Disco music e note fetish sbucano da capi dai colori vitaminici ma anche da due pezzi in pelle nera, tra borchie e latex dall’appeal aggressivo. Tridimensionali le stampe: sono volti e gambe femminili. Largo a trench in pelle, lingerie a vista, occhiali anni Cinquanta, pattern grafici audaci ed irriverenti, e ancora volumi oversize e bustier con zip frontale.
Sexy e sicura di sé, la donna che calca la passerella strizzata in abiti di paillettes sembra uscita da un party, nell’atmosfera euforica della Grande Mela. I riferimenti non sono certo velati, come è consuetudine in casa dello stilista. Riusciti gli omaggi alla Pop Art che si sposano alle consuete stampe cartoon, tanto care al designer: ora sono i grattacieli ad impreziosire i capi, per una disco queen perfettamente a suo agio nella Big Apple. Chiudono il défilé capi scultorei interamente ricoperti di paillettes, per geometrie ardite ma efficaci.

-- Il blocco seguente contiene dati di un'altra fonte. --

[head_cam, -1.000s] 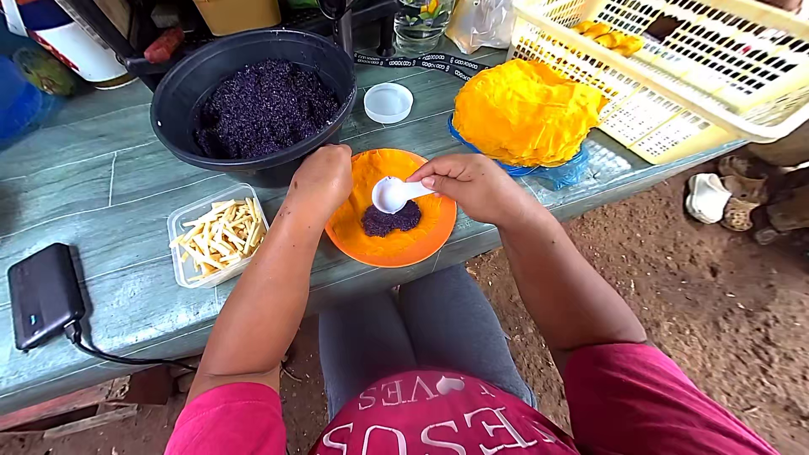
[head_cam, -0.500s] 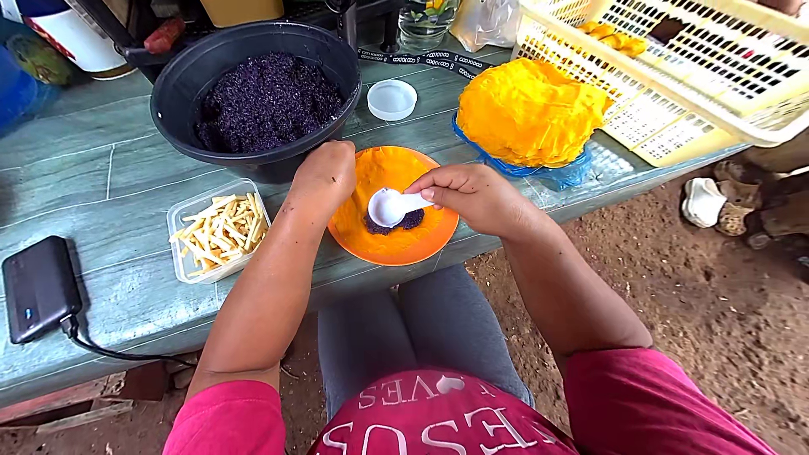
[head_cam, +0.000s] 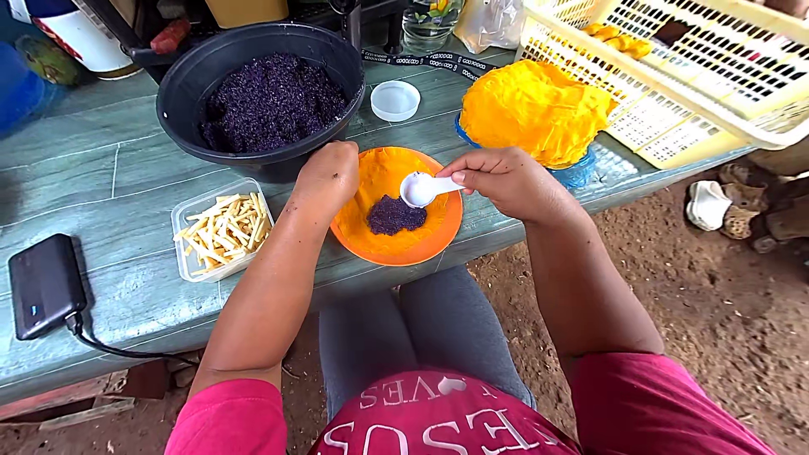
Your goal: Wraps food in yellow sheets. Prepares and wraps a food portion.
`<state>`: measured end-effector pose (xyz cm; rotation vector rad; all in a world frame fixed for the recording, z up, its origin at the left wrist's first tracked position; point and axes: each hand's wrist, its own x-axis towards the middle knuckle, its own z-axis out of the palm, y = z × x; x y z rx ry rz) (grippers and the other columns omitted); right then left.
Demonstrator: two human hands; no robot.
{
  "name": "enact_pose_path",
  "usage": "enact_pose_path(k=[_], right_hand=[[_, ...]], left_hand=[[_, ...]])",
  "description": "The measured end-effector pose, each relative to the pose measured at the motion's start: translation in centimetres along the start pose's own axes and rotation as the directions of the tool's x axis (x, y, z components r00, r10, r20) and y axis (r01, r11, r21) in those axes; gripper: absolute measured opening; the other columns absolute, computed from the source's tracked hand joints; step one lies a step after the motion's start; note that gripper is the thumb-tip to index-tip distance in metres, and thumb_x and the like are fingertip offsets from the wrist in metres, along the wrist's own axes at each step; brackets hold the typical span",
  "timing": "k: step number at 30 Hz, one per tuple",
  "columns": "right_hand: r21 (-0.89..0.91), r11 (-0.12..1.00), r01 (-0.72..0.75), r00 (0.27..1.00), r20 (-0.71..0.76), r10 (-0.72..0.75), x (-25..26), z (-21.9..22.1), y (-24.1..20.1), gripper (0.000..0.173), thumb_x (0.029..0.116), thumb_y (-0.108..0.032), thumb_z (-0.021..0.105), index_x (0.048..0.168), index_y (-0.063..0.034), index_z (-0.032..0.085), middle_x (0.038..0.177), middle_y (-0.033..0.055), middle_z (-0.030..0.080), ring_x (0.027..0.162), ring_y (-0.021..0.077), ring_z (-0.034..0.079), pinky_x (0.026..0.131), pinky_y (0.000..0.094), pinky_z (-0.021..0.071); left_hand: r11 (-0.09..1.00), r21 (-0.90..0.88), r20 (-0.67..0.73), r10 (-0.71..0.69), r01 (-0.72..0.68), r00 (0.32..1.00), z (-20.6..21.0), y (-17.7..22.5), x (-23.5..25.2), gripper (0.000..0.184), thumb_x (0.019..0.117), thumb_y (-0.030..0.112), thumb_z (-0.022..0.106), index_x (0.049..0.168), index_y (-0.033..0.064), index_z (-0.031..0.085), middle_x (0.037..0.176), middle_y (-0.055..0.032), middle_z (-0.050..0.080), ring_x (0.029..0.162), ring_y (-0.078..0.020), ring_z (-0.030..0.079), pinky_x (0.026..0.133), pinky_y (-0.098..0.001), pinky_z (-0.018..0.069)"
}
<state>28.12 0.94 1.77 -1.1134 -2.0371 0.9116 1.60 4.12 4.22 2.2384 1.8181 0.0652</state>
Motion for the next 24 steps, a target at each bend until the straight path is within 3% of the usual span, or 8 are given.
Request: enact_pose_path(k=[6, 11, 16, 18, 21, 24], right_hand=[[-0.232, 0.971, -0.066, 0.995, 0.06, 0.082, 0.1, -0.3, -0.5, 0.025, 0.1054, -0.015, 0.053, 0.106, -0.0144, 0.077, 0.09, -0.0001, 0.072, 0.079, 0.0086, 0.064, 0.075, 0.0356, 0.053], [-0.109, 0.993, -0.039, 0.998, 0.034, 0.043, 0.6, -0.2, -1.3, 0.023, 0.1045, -0.013, 0.052, 0.104, -0.0109, 0.076, 0.088, -0.0027, 0.07, 0.075, 0.0022, 0.06, 0.072, 0.024, 0.0512], [-0.265, 0.964, -0.024, 0.992, 0.113, 0.056, 1.4, 1.6, -1.9, 0.026, 0.1065, -0.015, 0.052, 0.107, -0.0144, 0.077, 0.095, 0.0023, 0.074, 0.089, 0.0136, 0.068, 0.082, 0.043, 0.0534], [-0.319, 0.948, -0.021, 0.992, 0.108, 0.058, 1.2, 1.0, -1.8, 0.026, 0.1066, -0.016, 0.052, 0.107, -0.0158, 0.078, 0.097, 0.0025, 0.075, 0.093, 0.0155, 0.069, 0.084, 0.0464, 0.0535], [-0.332, 0.942, -0.052, 0.993, 0.08, 0.084, 0.7, 0.0, -1.4, 0.025, 0.1059, -0.015, 0.053, 0.107, -0.015, 0.078, 0.096, 0.0032, 0.075, 0.089, 0.0157, 0.068, 0.082, 0.0465, 0.0537], [-0.247, 0.964, -0.099, 0.992, 0.052, 0.116, 0.5, -0.9, -0.6, 0.023, 0.105, -0.012, 0.054, 0.106, -0.0116, 0.077, 0.086, 0.0007, 0.07, 0.075, 0.0086, 0.061, 0.071, 0.0328, 0.0509]], left_hand=[[1.0, 0.015, -0.015, -0.001, 0.001, 1.0, -0.2, 0.1, -0.1, 0.023, 0.1024, 0.011, 0.06, 0.121, -0.0022, 0.065, 0.118, -0.0227, 0.068, 0.118, -0.0389, 0.064, 0.099, -0.0569, 0.0505], [1.0, 0.015, -0.015, 0.009, -0.009, 1.0, -0.2, 0.1, -0.1, 0.022, 0.1021, 0.009, 0.06, 0.119, -0.0035, 0.065, 0.118, -0.0236, 0.067, 0.118, -0.0393, 0.064, 0.1, -0.0568, 0.0503], [1.0, 0.016, -0.008, -0.001, 0.001, 1.0, -0.1, 0.1, 0.0, 0.022, 0.1018, 0.009, 0.06, 0.119, -0.0035, 0.065, 0.118, -0.0229, 0.067, 0.118, -0.0392, 0.064, 0.1, -0.0563, 0.0505], [1.0, 0.024, -0.006, -0.007, 0.008, 1.0, -0.1, 0.1, 0.1, 0.022, 0.1019, 0.009, 0.06, 0.119, -0.003, 0.066, 0.119, -0.0227, 0.067, 0.118, -0.0386, 0.064, 0.1, -0.0559, 0.0507], [1.0, 0.025, 0.003, -0.011, 0.011, 1.0, -0.1, 0.1, 0.0, 0.022, 0.1016, 0.008, 0.059, 0.119, -0.0034, 0.065, 0.119, -0.023, 0.067, 0.118, -0.0385, 0.064, 0.099, -0.0558, 0.0507], [1.0, 0.013, 0.001, -0.007, 0.007, 1.0, -0.1, 0.1, -0.1, 0.022, 0.1009, 0.007, 0.059, 0.119, -0.0042, 0.065, 0.118, -0.024, 0.067, 0.118, -0.0396, 0.064, 0.099, -0.0572, 0.0505]])
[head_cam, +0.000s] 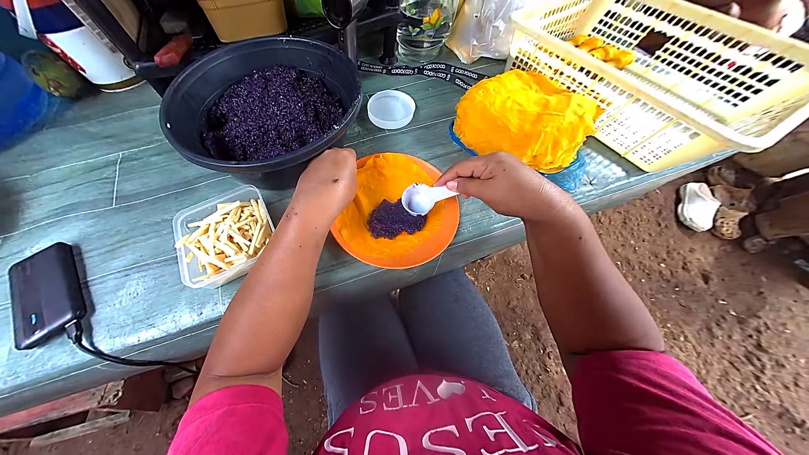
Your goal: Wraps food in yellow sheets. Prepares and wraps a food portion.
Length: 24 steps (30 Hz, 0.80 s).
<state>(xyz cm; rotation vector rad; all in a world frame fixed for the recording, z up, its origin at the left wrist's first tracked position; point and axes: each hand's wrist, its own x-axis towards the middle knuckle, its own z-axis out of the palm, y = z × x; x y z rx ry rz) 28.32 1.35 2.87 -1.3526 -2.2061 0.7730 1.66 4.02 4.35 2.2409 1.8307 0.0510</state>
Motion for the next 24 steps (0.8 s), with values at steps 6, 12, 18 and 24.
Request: enact_pose_path(k=[6, 12, 18, 24], right_hand=[[0.237, 0.971, 0.034, 0.999, -0.04, -0.025, 0.6, 0.4, -0.8, 0.022, 0.1029, -0.01, 0.054, 0.102, -0.0092, 0.075, 0.083, -0.0047, 0.067, 0.069, -0.0004, 0.057, 0.065, 0.019, 0.0474], [0.056, 0.998, 0.034, 0.993, 0.112, -0.04, 2.3, 2.4, -2.9, 0.026, 0.1064, -0.013, 0.05, 0.105, -0.0116, 0.077, 0.084, 0.0002, 0.068, 0.076, 0.0092, 0.06, 0.074, 0.0346, 0.0492], [0.222, 0.968, 0.115, 0.991, 0.045, -0.128, 2.3, 2.2, -2.2, 0.024, 0.1044, -0.011, 0.052, 0.104, -0.0092, 0.076, 0.084, -0.0032, 0.067, 0.072, 0.0017, 0.058, 0.069, 0.0216, 0.0491], [0.096, 0.995, 0.016, 0.99, 0.136, -0.03, 1.8, 3.0, -3.2, 0.025, 0.1065, -0.012, 0.051, 0.107, -0.0102, 0.075, 0.083, 0.0001, 0.066, 0.074, 0.0079, 0.058, 0.072, 0.0313, 0.0489]], left_hand=[[0.999, -0.028, -0.035, 0.028, -0.029, 0.999, 0.0, -0.2, 0.0, 0.021, 0.1016, 0.007, 0.058, 0.117, -0.0044, 0.066, 0.116, -0.0237, 0.068, 0.116, -0.0397, 0.065, 0.099, -0.0573, 0.0509], [0.999, -0.032, -0.041, 0.031, -0.033, 0.999, 0.1, -0.4, 0.1, 0.02, 0.1014, 0.007, 0.059, 0.116, -0.0033, 0.067, 0.115, -0.0227, 0.068, 0.115, -0.0383, 0.065, 0.098, -0.0557, 0.0516], [0.999, -0.023, -0.026, 0.036, -0.037, 0.999, 0.0, -0.3, -0.1, 0.018, 0.1017, 0.007, 0.058, 0.113, -0.004, 0.067, 0.114, -0.0231, 0.068, 0.115, -0.039, 0.065, 0.097, -0.0572, 0.0511], [0.999, -0.02, -0.025, 0.03, -0.031, 0.999, 0.0, -0.2, 0.0, 0.02, 0.1017, 0.008, 0.059, 0.116, -0.0031, 0.067, 0.116, -0.0231, 0.068, 0.115, -0.0392, 0.065, 0.098, -0.0568, 0.0513]])
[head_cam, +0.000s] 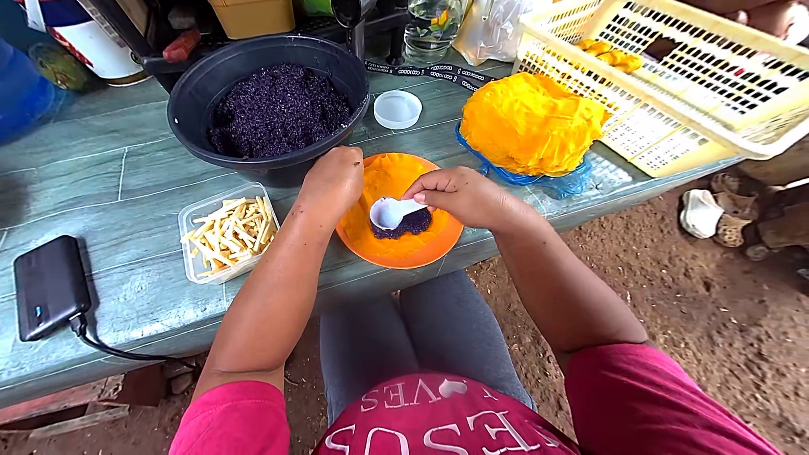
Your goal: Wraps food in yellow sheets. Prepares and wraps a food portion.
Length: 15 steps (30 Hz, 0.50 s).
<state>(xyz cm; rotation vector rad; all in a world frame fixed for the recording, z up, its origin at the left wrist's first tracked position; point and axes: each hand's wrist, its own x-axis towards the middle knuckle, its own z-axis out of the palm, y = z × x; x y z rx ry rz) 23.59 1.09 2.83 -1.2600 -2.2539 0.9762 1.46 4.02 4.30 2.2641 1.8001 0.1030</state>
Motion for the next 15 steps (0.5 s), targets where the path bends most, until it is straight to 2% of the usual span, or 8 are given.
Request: enact_pose_path(k=[3, 6, 7, 9, 10, 12, 13, 15], right_hand=[[0.129, 0.985, 0.114, 0.993, -0.036, -0.11, 0.1, -0.7, 0.8, 0.024, 0.1046, -0.01, 0.052, 0.105, -0.0084, 0.075, 0.088, -0.0021, 0.07, 0.077, 0.0024, 0.061, 0.074, 0.0237, 0.0516], [0.262, 0.914, 0.311, 0.937, -0.247, -0.248, 0.1, -3.2, 0.5, 0.021, 0.1031, -0.009, 0.052, 0.107, -0.0061, 0.073, 0.089, -0.0068, 0.069, 0.071, -0.0037, 0.057, 0.066, 0.0154, 0.0488], [0.218, 0.913, 0.344, 0.908, -0.326, -0.264, 0.5, -4.3, -0.4, 0.022, 0.1041, -0.01, 0.051, 0.111, -0.0075, 0.072, 0.093, -0.008, 0.069, 0.071, -0.0056, 0.055, 0.063, 0.0124, 0.0462], [0.006, 0.932, 0.362, 0.859, -0.39, -0.331, 1.8, -5.9, -3.0, 0.03, 0.1061, -0.013, 0.048, 0.126, -0.0089, 0.069, 0.111, -0.0032, 0.069, 0.084, -0.0038, 0.059, 0.072, 0.0131, 0.0484], [-0.132, 0.918, 0.375, 0.837, -0.377, -0.396, 2.8, -6.1, -4.4, 0.033, 0.1067, -0.012, 0.046, 0.132, -0.0083, 0.068, 0.12, 0.0026, 0.068, 0.094, 0.0011, 0.062, 0.081, 0.0173, 0.0505], [-0.379, 0.831, 0.407, 0.802, -0.286, -0.524, 5.7, -5.6, -7.1, 0.036, 0.1053, -0.006, 0.044, 0.132, -0.0052, 0.068, 0.122, 0.0159, 0.067, 0.113, 0.0225, 0.064, 0.1, 0.0375, 0.0511], [-0.467, 0.789, 0.4, 0.806, -0.23, -0.545, 7.4, -4.9, -8.1, 0.036, 0.1045, -0.002, 0.044, 0.13, -0.0047, 0.07, 0.119, 0.0197, 0.067, 0.116, 0.0312, 0.064, 0.102, 0.0457, 0.0501], [-0.595, 0.732, 0.332, 0.86, -0.127, -0.493, 10.7, -3.0, -9.2, 0.039, 0.103, 0.001, 0.043, 0.131, -0.0072, 0.069, 0.12, 0.0219, 0.066, 0.119, 0.0391, 0.062, 0.103, 0.0527, 0.0492]], left_hand=[[1.0, -0.012, -0.005, 0.004, -0.004, 1.0, 0.0, -0.1, -0.1, 0.02, 0.1014, 0.008, 0.059, 0.116, -0.003, 0.067, 0.116, -0.0225, 0.068, 0.116, -0.0384, 0.065, 0.098, -0.0565, 0.0512], [0.999, -0.046, -0.033, 0.013, -0.014, 0.999, 0.3, -0.2, -0.4, 0.019, 0.099, 0.006, 0.061, 0.113, -0.0058, 0.067, 0.112, -0.0259, 0.068, 0.111, -0.0425, 0.066, 0.093, -0.0612, 0.0534], [0.999, -0.054, -0.036, 0.0, -0.002, 0.999, 0.3, -0.2, -0.4, 0.019, 0.0997, 0.008, 0.061, 0.112, -0.0053, 0.067, 0.112, -0.0258, 0.068, 0.11, -0.0425, 0.066, 0.092, -0.0614, 0.0539], [0.998, -0.056, -0.03, -0.02, 0.018, 0.999, 0.2, -0.1, -0.3, 0.021, 0.1014, 0.011, 0.059, 0.115, -0.0042, 0.067, 0.114, -0.0253, 0.068, 0.111, -0.0418, 0.066, 0.092, -0.0615, 0.0541], [0.998, -0.053, -0.03, -0.018, 0.016, 0.999, 0.3, -0.2, -0.3, 0.022, 0.102, 0.012, 0.059, 0.115, -0.0032, 0.068, 0.115, -0.0245, 0.068, 0.112, -0.0409, 0.066, 0.092, -0.0609, 0.0543], [0.999, -0.051, -0.03, 0.0, -0.002, 1.0, 0.2, -0.3, -0.4, 0.022, 0.1028, 0.012, 0.057, 0.116, -0.0026, 0.068, 0.115, -0.0235, 0.068, 0.112, -0.04, 0.066, 0.093, -0.0593, 0.0543], [0.999, -0.046, -0.035, 0.008, -0.009, 0.999, 0.2, -0.3, -0.4, 0.022, 0.1029, 0.012, 0.056, 0.116, -0.0023, 0.068, 0.115, -0.023, 0.068, 0.112, -0.0395, 0.067, 0.093, -0.0586, 0.0545], [0.999, -0.046, -0.053, 0.021, -0.024, 0.998, 0.5, -0.3, -0.4, 0.023, 0.1028, 0.011, 0.054, 0.117, -0.0012, 0.068, 0.116, -0.0217, 0.068, 0.113, -0.0383, 0.067, 0.093, -0.0579, 0.055]])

Si respira un’aria nuova da Lacoste. Lo stile più autentico della maison viene rivisitato in chiave streetwear da Felipe Oliveira Batista. Sfilano in passerella suggestioni preppy, tra tenute da tennis che strizzano l’occhio allo stile urban.
Una partita di tennis giocata sul filo dello stile, tra abiti a bustier che enfatizzano una femminilità inconsueta per la maison e cappucci che ricordano un accappatoio. Suggestioni Seventies nei maxi dress a righe mentre il coccodrillo, emblema del brand, viene proiettato in inediti graffiti che impreziosiscono i capi, in un tributo a Warhol.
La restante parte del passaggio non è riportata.